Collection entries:
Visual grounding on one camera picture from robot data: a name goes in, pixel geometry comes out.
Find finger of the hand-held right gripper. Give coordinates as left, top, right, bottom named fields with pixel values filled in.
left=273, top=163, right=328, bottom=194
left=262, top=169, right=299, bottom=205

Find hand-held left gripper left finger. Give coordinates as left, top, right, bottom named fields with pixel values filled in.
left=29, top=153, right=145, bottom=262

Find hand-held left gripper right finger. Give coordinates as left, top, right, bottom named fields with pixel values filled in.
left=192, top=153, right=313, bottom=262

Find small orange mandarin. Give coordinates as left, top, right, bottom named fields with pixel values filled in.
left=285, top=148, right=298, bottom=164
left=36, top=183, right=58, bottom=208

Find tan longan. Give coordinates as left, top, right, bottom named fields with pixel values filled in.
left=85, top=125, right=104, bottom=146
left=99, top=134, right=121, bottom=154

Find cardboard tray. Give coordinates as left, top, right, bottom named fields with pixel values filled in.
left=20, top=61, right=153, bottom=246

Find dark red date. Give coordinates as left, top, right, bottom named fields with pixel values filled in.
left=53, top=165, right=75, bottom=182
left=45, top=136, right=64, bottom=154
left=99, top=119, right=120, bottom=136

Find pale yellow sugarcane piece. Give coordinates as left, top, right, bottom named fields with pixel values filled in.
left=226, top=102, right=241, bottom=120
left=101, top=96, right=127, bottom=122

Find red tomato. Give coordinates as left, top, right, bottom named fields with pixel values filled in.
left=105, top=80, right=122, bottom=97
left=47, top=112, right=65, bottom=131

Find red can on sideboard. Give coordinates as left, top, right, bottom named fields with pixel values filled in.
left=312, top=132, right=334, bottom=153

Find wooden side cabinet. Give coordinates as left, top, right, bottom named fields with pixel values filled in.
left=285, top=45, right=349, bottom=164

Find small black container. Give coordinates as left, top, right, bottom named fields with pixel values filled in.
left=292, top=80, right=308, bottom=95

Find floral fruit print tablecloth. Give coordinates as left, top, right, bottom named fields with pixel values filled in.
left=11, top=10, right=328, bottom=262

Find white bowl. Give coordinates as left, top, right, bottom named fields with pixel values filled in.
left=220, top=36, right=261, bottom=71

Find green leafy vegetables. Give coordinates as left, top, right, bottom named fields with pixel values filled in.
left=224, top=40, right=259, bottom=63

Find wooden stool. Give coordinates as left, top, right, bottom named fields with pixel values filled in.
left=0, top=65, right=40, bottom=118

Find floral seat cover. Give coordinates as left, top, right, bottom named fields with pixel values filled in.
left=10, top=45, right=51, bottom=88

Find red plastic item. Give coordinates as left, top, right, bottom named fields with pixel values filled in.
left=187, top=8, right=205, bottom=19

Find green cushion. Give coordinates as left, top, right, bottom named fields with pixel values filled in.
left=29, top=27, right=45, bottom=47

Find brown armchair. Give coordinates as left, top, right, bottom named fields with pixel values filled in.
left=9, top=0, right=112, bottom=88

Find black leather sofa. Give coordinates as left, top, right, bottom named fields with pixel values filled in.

The task – Word for word, reproduce every record shown above.

Exercise result –
Visual grounding on one camera picture from robot data: a name goes in, pixel geometry comes out.
Find finger of the hand-held right gripper. Give coordinates as left, top, right, bottom named fields with pixel values filled in.
left=273, top=163, right=328, bottom=194
left=262, top=169, right=299, bottom=205

Find hand-held left gripper left finger. Give coordinates as left, top, right, bottom named fields with pixel values filled in.
left=29, top=153, right=145, bottom=262

Find hand-held left gripper right finger. Give coordinates as left, top, right, bottom named fields with pixel values filled in.
left=192, top=153, right=313, bottom=262

Find small orange mandarin. Give coordinates as left, top, right, bottom named fields with pixel values filled in.
left=285, top=148, right=298, bottom=164
left=36, top=183, right=58, bottom=208

Find tan longan. Give coordinates as left, top, right, bottom named fields with pixel values filled in.
left=85, top=125, right=104, bottom=146
left=99, top=134, right=121, bottom=154

Find cardboard tray. Give coordinates as left, top, right, bottom named fields with pixel values filled in.
left=20, top=61, right=153, bottom=246

Find dark red date. Give coordinates as left, top, right, bottom named fields with pixel values filled in.
left=53, top=165, right=75, bottom=182
left=45, top=136, right=64, bottom=154
left=99, top=119, right=120, bottom=136

Find pale yellow sugarcane piece. Give coordinates as left, top, right, bottom named fields with pixel values filled in.
left=226, top=102, right=241, bottom=120
left=101, top=96, right=127, bottom=122

Find red tomato. Give coordinates as left, top, right, bottom named fields with pixel values filled in.
left=105, top=80, right=122, bottom=97
left=47, top=112, right=65, bottom=131

Find red can on sideboard. Give coordinates as left, top, right, bottom named fields with pixel values filled in.
left=312, top=132, right=334, bottom=153

Find wooden side cabinet. Give coordinates as left, top, right, bottom named fields with pixel values filled in.
left=285, top=45, right=349, bottom=164

Find small black container. Give coordinates as left, top, right, bottom named fields with pixel values filled in.
left=292, top=80, right=308, bottom=95

Find floral fruit print tablecloth. Give coordinates as left, top, right, bottom named fields with pixel values filled in.
left=11, top=10, right=328, bottom=262

Find white bowl. Give coordinates as left, top, right, bottom named fields with pixel values filled in.
left=220, top=36, right=261, bottom=71

Find green leafy vegetables. Give coordinates as left, top, right, bottom named fields with pixel values filled in.
left=224, top=40, right=259, bottom=63

Find wooden stool. Give coordinates as left, top, right, bottom named fields with pixel values filled in.
left=0, top=65, right=40, bottom=118

Find floral seat cover. Give coordinates as left, top, right, bottom named fields with pixel values filled in.
left=10, top=45, right=51, bottom=88

Find red plastic item. Give coordinates as left, top, right, bottom named fields with pixel values filled in.
left=187, top=8, right=205, bottom=19

Find green cushion. Give coordinates as left, top, right, bottom named fields with pixel values filled in.
left=29, top=27, right=45, bottom=47

Find brown armchair. Give coordinates as left, top, right, bottom named fields with pixel values filled in.
left=9, top=0, right=112, bottom=88

Find black leather sofa. Give coordinates as left, top, right, bottom named fields with pixel values filled in.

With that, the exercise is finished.